Researcher: Multimodal (Data)
Cartesia
About Cartesia
Our mission is to build the next generation of AI: ubiquitous, interactive intelligence that runs wherever you are. Today, not even the best models can continuously process and reason over a year-long stream of audio, video and text—1B text tokens, 10B audio tokens and 1T video tokens—let alone do this on-device.
We're pioneering the model architectures that will make this possible. Our founding team met as PhDs at the Stanford AI Lab, where we invented State Space Models or SSMs, a new primitive for training efficient, large-scale foundation models. Our team combines deep expertise in model innovation and systems engineering paired with a design-minded product engineering team to build and ship cutting edge models and experiences.
We're funded by leading investors at Index Ventures and Lightspeed Venture Partners, along with Factory, Conviction, A Star, General Catalyst, SV Angel, Databricks and others. We're fortunate to have the support of many amazing advisors, and 90+ angels across many industries, including the world's foremost experts in AI.
The Role
• Lead the design, creation, and optimization of datasets for training and evaluating multimodal models across diverse modalities, including audio, text, video, and images.
• Develop strategies for curating, aligning, and augmenting multimodal datasets to address challenges in synchronization, variability, and scalability.
• Design innovative methods for data augmentation, synthetic data generation, and cross-modal sampling to enhance the diversity and robustness of datasets.
• Create datasets tailored for specific multimodal tasks, such as audio-visual speech recognition, text-to-video generation, or cross-modal retrieval, with attention to real-world deployment needs.
• Collaborate closely with researchers and engineers to ensure datasets are optimized for target architectures, training pipelines, and task objectives.
• Build scalable pipelines for multimodal data processing, annotation, and validation to support research and production workflows.
What We’re Looking For
• Expertise in multimodal data curation and processing, with a deep understanding of challenges in combining diverse data types like audio, text, images, and video.
• Proficiency in tools and libraries for handling specific modalities, such as librosa (audio), OpenCV (video), and Hugging Face (text).

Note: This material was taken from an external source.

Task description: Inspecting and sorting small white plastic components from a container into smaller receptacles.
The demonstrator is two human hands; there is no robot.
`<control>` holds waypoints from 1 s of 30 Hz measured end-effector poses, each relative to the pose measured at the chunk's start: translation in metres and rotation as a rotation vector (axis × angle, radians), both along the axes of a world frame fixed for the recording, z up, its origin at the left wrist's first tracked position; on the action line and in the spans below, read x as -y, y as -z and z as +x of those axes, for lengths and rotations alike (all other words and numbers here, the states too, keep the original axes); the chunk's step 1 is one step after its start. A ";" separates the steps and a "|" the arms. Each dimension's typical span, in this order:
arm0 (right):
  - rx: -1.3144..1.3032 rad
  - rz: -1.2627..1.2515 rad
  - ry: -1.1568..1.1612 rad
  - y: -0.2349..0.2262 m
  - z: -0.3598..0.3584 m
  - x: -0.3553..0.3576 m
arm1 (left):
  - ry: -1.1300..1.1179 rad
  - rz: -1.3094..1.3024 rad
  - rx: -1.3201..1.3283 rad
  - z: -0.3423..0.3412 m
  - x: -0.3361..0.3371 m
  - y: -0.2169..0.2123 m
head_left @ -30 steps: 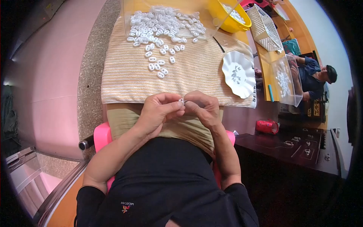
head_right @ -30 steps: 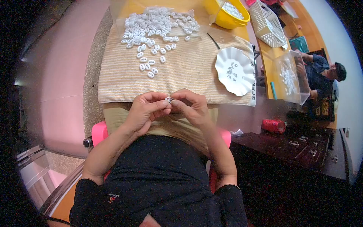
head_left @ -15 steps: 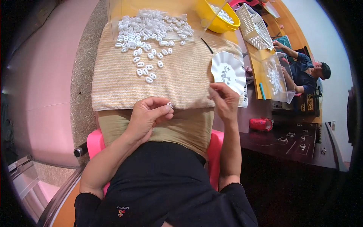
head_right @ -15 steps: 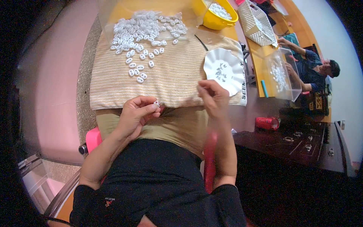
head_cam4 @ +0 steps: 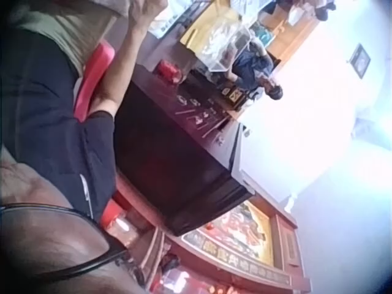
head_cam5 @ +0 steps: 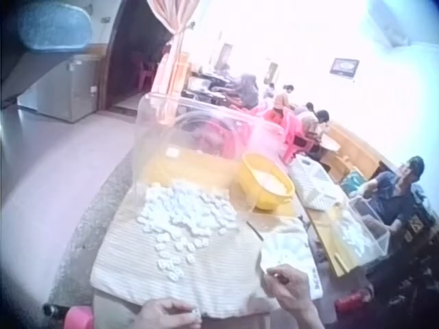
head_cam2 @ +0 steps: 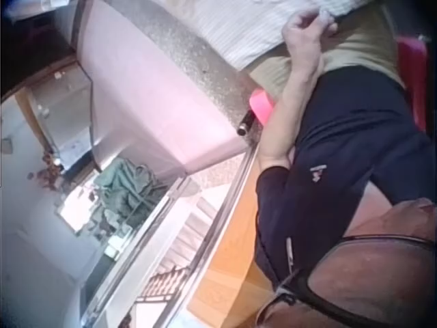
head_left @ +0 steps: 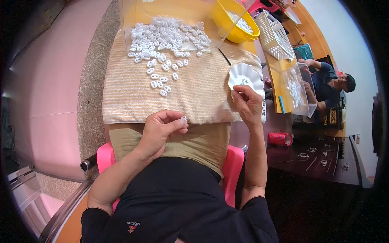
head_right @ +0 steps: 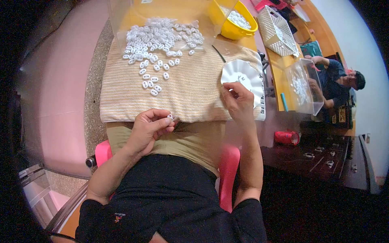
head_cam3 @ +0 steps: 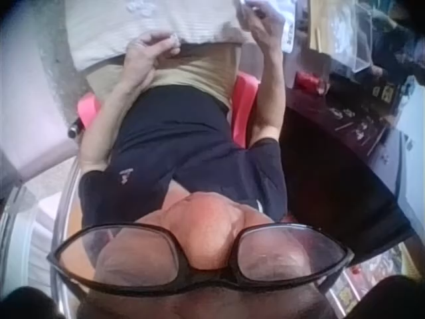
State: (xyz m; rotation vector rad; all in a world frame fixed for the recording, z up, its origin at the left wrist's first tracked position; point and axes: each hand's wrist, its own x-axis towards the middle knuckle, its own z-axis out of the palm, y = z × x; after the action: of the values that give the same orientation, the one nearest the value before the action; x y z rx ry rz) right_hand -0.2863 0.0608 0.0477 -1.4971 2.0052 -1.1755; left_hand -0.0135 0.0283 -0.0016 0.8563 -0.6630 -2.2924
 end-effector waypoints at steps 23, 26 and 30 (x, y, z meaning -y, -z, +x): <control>-0.477 0.275 0.245 0.033 0.047 0.152 | -0.011 0.058 -0.069 0.007 0.008 -0.008; -0.435 0.267 0.112 0.031 0.041 0.143 | -0.006 0.063 -0.082 0.008 0.010 -0.010; -0.487 0.243 -0.038 0.030 0.039 0.125 | -0.003 0.086 -0.083 0.009 0.011 -0.013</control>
State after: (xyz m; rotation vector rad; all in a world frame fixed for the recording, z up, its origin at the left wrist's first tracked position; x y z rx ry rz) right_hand -0.2474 -0.0638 0.0180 -1.8045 2.3059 -0.5535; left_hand -0.0040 0.0172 0.0113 0.7958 -0.5295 -2.3543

• Familiarity with data alignment techniques, including time synchronization for audio and video, embedding alignment for cross-modal learning, and temporal consistency checks.
• Strong understanding of multimodal dataset design principles, including methods for ensuring data diversity, sufficiency, and relevance for targeted applications.
• Programming expertise in Python and experience with frameworks like PyTorch or TensorFlow for building multimodal data pipelines.
• Comfortable with large-scale data processing and distributed systems for multimodal dataset storage, processing, and management.
• A collaborative mindset with the ability to work cross-functionally with researchers, engineers, and product teams to align data strategies with project goals.
Nice-to-Haves
• Experience in creating synthetic multimodal datasets using generative models, simulation environments, or advanced augmentation techniques.
• Background in annotating and aligning multimodal datasets for tasks such as audio-visual speech recognition, video-captioning, or multimodal reasoning.
• Early-stage startup experience or a proven track record of building datasets for cutting-edge research in fast-paced environments.
Our culture
🏢 We’re an in-person team based out of San Francisco. We love being in the office, hanging out together and learning from each other everyday.
🚢 We ship fast. All of our work is novel and cutting edge, and execution speed is paramount. We have a high bar, and we don’t sacrifice quality and design along the way.
🤝 We support each other. We have an open and inclusive culture that’s focused on giving everyone the resources they need to succeed.
Our perks
🍽 Lunch, dinner and snacks at the office.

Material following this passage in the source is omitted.